Specifically, the specific method for separation and purification comprises the following steps: extracting with ethyl acetate, combining organic phases, washing with saturated saline solution, drying with anhydrous sodium sulfate, and concentrating in vacuum to obtain a crude product, and purifying the crude product through silica gel column chromatography, wherein the eluent is n-hexane and ethyl acetate, and the volume ratio of the n-hexane to the ethyl acetate is 4-8: 1), so as to obtain a pure compound A2.

Specifically, the reaction formula for preparing compound a2 from compound a1 is as follows:

of course, in other embodiments, compound a2 is also commercially available.

And carrying out nucleophilic substitution reaction on the S120, the compound A2 and 4-fluoronitrobenzene to obtain a compound A3.

In one example, compound A2 and fluoronitrobenzene are dissolved in acetonitrile, potassium carbonate is added, the mixture is stirred and reacted at 70-90 ℃ for 18 hours, the mixture is extracted and concentrated, then the mixture is dissolved in dichloromethane, trifluoroacetic acid is added, and the reaction is stirred and reacted at room temperature for 6 hours.

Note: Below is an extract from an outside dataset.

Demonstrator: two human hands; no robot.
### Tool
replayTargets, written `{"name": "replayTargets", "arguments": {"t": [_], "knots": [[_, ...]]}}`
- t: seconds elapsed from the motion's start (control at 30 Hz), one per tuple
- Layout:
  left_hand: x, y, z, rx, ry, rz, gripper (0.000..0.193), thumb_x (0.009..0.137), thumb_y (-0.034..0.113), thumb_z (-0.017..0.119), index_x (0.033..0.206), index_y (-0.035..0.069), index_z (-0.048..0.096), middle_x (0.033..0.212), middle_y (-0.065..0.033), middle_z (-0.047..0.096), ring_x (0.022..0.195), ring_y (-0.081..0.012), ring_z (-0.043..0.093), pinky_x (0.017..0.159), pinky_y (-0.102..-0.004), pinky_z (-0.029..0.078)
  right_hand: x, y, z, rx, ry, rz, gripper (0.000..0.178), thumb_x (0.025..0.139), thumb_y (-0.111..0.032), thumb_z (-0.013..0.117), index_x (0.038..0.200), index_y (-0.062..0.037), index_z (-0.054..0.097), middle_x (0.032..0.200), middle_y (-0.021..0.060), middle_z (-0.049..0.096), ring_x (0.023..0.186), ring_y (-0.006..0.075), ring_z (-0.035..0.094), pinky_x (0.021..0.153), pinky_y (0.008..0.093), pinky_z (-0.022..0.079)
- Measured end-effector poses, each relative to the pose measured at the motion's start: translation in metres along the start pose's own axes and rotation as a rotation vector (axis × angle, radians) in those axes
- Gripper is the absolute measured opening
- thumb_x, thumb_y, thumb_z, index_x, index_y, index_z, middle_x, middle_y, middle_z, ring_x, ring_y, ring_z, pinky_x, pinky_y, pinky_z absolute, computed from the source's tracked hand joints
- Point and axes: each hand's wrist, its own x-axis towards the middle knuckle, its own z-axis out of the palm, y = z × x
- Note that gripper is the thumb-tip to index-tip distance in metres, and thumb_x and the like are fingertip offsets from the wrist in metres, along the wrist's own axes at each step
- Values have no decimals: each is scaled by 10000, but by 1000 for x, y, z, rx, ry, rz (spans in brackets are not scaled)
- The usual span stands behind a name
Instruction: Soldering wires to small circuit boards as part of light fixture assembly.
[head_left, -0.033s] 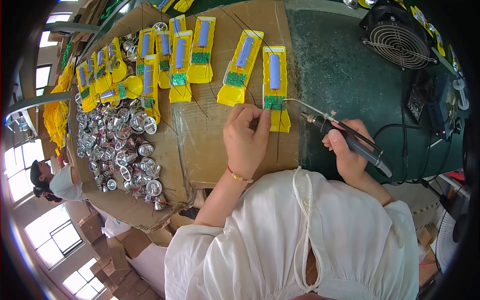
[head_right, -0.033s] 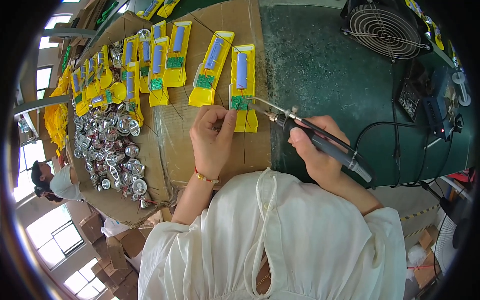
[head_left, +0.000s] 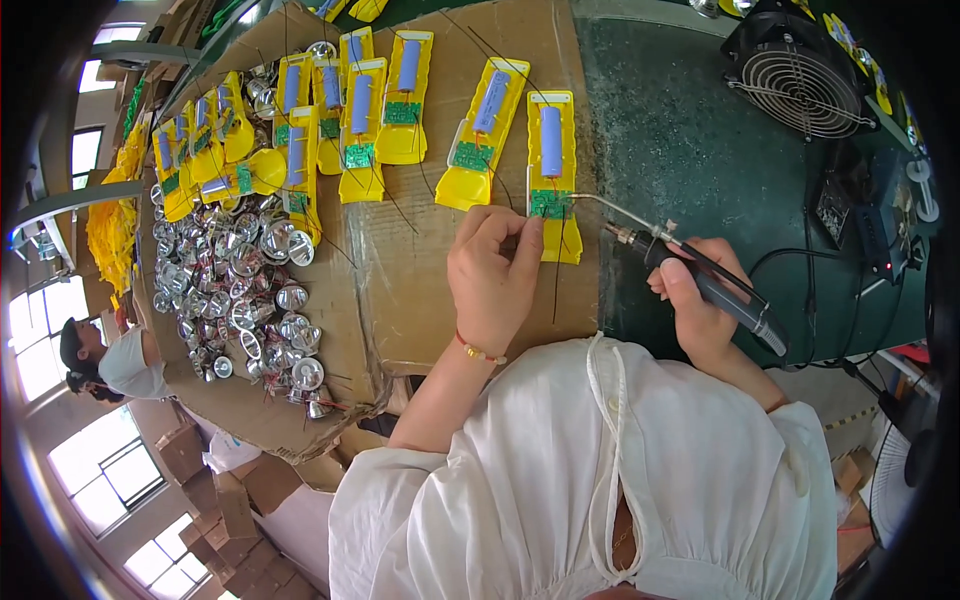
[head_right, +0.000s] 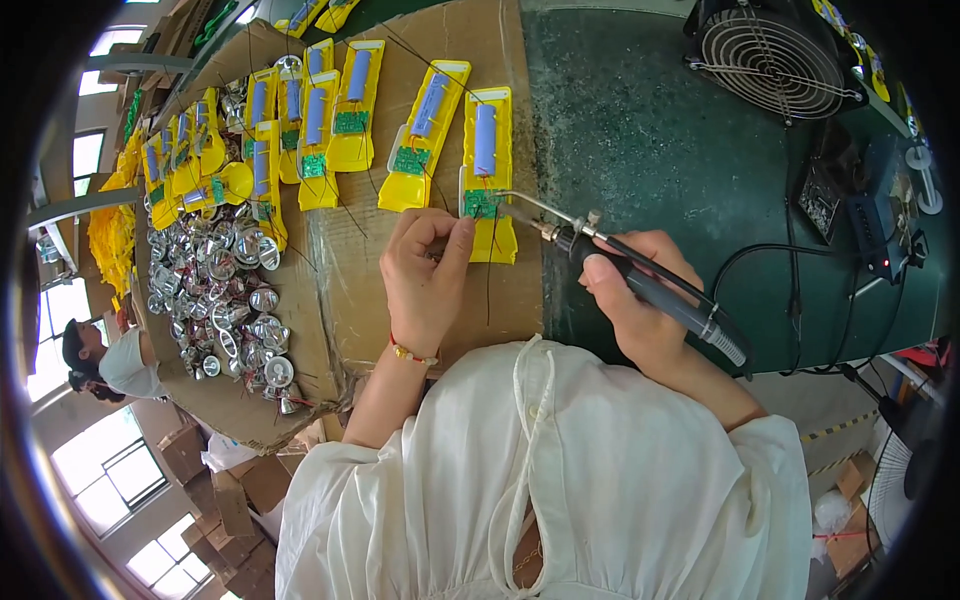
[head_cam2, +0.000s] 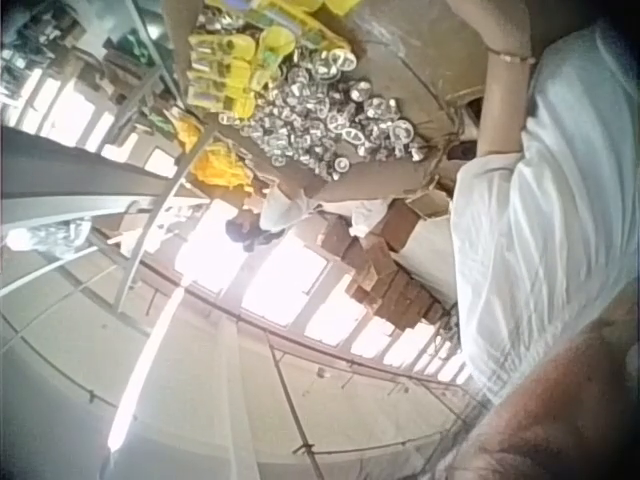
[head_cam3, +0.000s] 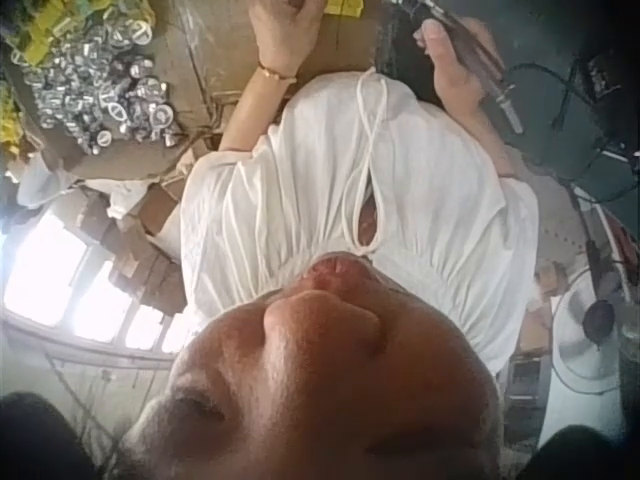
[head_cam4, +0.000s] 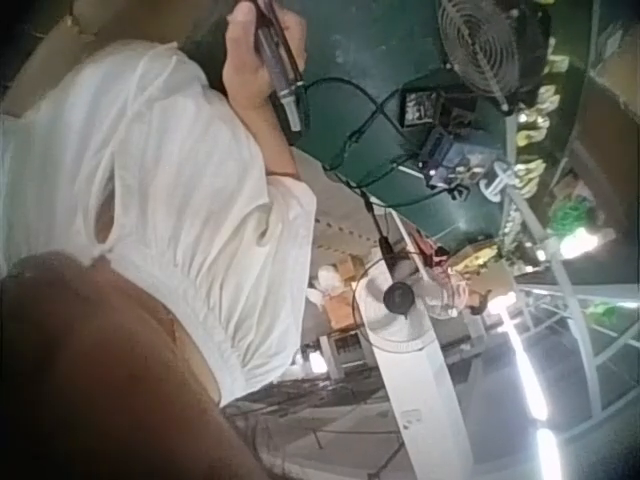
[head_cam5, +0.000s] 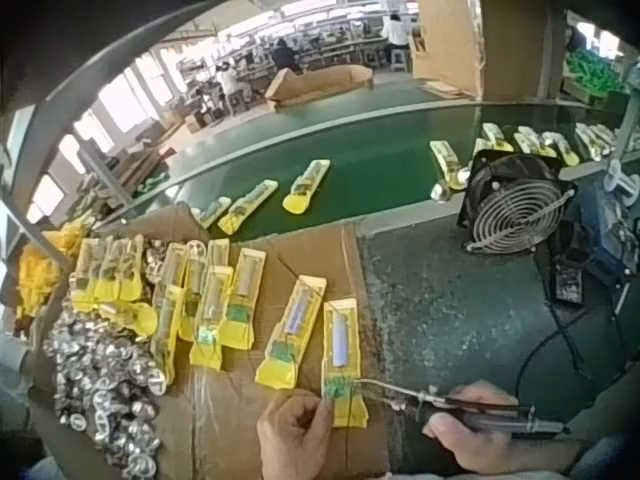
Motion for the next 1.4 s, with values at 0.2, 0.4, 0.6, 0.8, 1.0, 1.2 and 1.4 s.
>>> {"name": "replayTargets", "arguments": {"t": [0.2, 0.4, 0.6, 0.8, 1.0, 1.2, 1.4], "knots": [[-1, -2, 1, -4, 12, 9, 113, 758, 50, 651, 715, -24, 578, 731, -98, 556, 566, -194, 551, 524, -275, 450, 1, 0, 2, 5, -7, 15, 157, 795, -67, 634, 880, 28, 543, 692, 95, 625, 605, 108, 592, 556, 225, 472], [-1, -4, 1, -28, 41, 37, 102, 753, 41, 648, 712, -26, 581, 735, -99, 568, 564, -192, 558, 524, -271, 454, 3, 3, 5, 38, -17, 43, 145, 791, -59, 631, 871, 27, 546, 693, 88, 626, 605, 95, 582, 551, 217, 463], [-1, -2, 2, -66, 35, 11, 97, 748, 27, 641, 710, -37, 578, 745, -101, 575, 565, -175, 568, 530, -264, 467, 7, 6, 10, 48, -54, 60, 135, 830, -86, 591, 884, 16, 521, 682, 92, 591, 583, 114, 564, 517, 219, 454], [-1, -3, 3, -81, 49, -3, 88, 738, 14, 632, 705, -44, 575, 747, -102, 577, 570, -169, 576, 535, -259, 476, 7, 7, 11, 157, -16, 177, 138, 808, -83, 628, 869, 10, 546, 689, 79, 610, 602, 94, 574, 542, 211, 461], [-1, -3, 3, -96, 50, -8, 74, 734, 5, 624, 707, -46, 578, 754, -102, 582, 569, -164, 583, 537, -254, 480, 4, 6, 7, 236, 26, 199, 139, 819, -76, 611, 896, 14, 538, 718, 87, 603, 609, 106, 577, 539, 216, 472], [-2, -3, 3, -87, 60, -29, 77, 733, 4, 623, 703, -48, 575, 749, -101, 584, 566, -161, 583, 536, -253, 481, 3, 5, 6, 215, 47, 159, 147, 832, -102, 583, 914, 7, 530, 676, 97, 585, 541, 121, 540, 492, 211, 435], [-3, 11, -5, -15, 103, -23, 110, 696, 96, 690, 694, 29, 603, 762, -78, 565, 651, -193, 571, 590, -306, 452, 5, 7, -13, 230, 64, 135, 141, 824, -63, 595, 910, 23, 523, 697, 97, 596, 587, 113, 563, 526, 213, 458]]}}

After the reaction is finished, saturated sodium bicarbonate aqueous solution is added, and the pure compound A3 is separated and purified.

Specifically, the structural formula of the 4-fluoronitrobenzene is shown as

The structural formula of the compound A3 is

Specifically, the molar ratio of the compound A2 to potassium carbonate is 1: 1.5-2.5, and preferably 1: 2.5.

Specifically, the specific method for extraction and concentration comprises the following steps: cooling to room temperature, adding water to dilute the reaction solution, extracting with ethyl acetate, combining organic phases, washing with saturated saline, drying with anhydrous sodium sulfate, and concentrating to obtain a crude product.

Specifically, the specific method for separation and purification comprises the following steps: extracting with dichloromethane, combining organic phases, washing with saturated saline solution, drying with anhydrous sodium sulfate, and concentrating in vacuum to obtain a crude product, and purifying by silica gel column chromatography (eluent n-hexane/ethyl acetate in a volume ratio of 3-6: 1) to obtain a pure compound A3.

Specifically, the reaction formula for preparing compound A3 from compound A2 and 4-fluoronitrobenzene is as follows:

s130, reacting the compound A3 with the compound D to obtain a compound A4.

In one embodiment, compound A3 and compound D are mixed, protonic acid is added, the mixture is stirred and reacted for 18 hours at 120-140 ℃, and pure compound A4 is obtained after separation and purification.

Specifically, the structural formula of the compound D is

-Y-is

-R₁、-R₂Are respectively and independently selected from one of-H, -Cl, -Br, alkyl, alkoxy, aryl, aryloxy, N-dialkylamino, N-alkyl-N-acylamino, pyridyl, imidazolyl, pyrazolyl, furyl, pyrrolyl, morpholinyl, N-alkylpiperazinyl, piperidyl and tetrahydropyrrolyl, and the compound A4 has a structural formula

In the present embodiment, the protonic acid is polyphosphoric acid (PPA), and in other embodiments, it may be concentrated sulfuric acid.

Further, the compound D is selected from one of ethyl acetoacetate, ethyl propionylacetate, ethyl butyrylacetate, ethyl acetoacetisobutyrate and other aliphatic or aromatic substituted ethyl acetoacetate.

The molar ratio of compound a3 to compound D was: 1: 1.3-1.5, preferably 1: 1.5.

Specifically, the specific method for separation and purification comprises the following steps: cooling to room temperature, adding water, filtering, extracting with ethyl acetate, combining organic phases, washing with saturated saline solution, drying with anhydrous sodium sulfate, concentrating in vacuum, and purifying by silica gel column chromatography (eluent dichloromethane/methanol with volume ratio of 20-30: 1) to obtain pure compound A4. More preferably, the ratio of water added to compound A3 is 20mL:1.0 mmol.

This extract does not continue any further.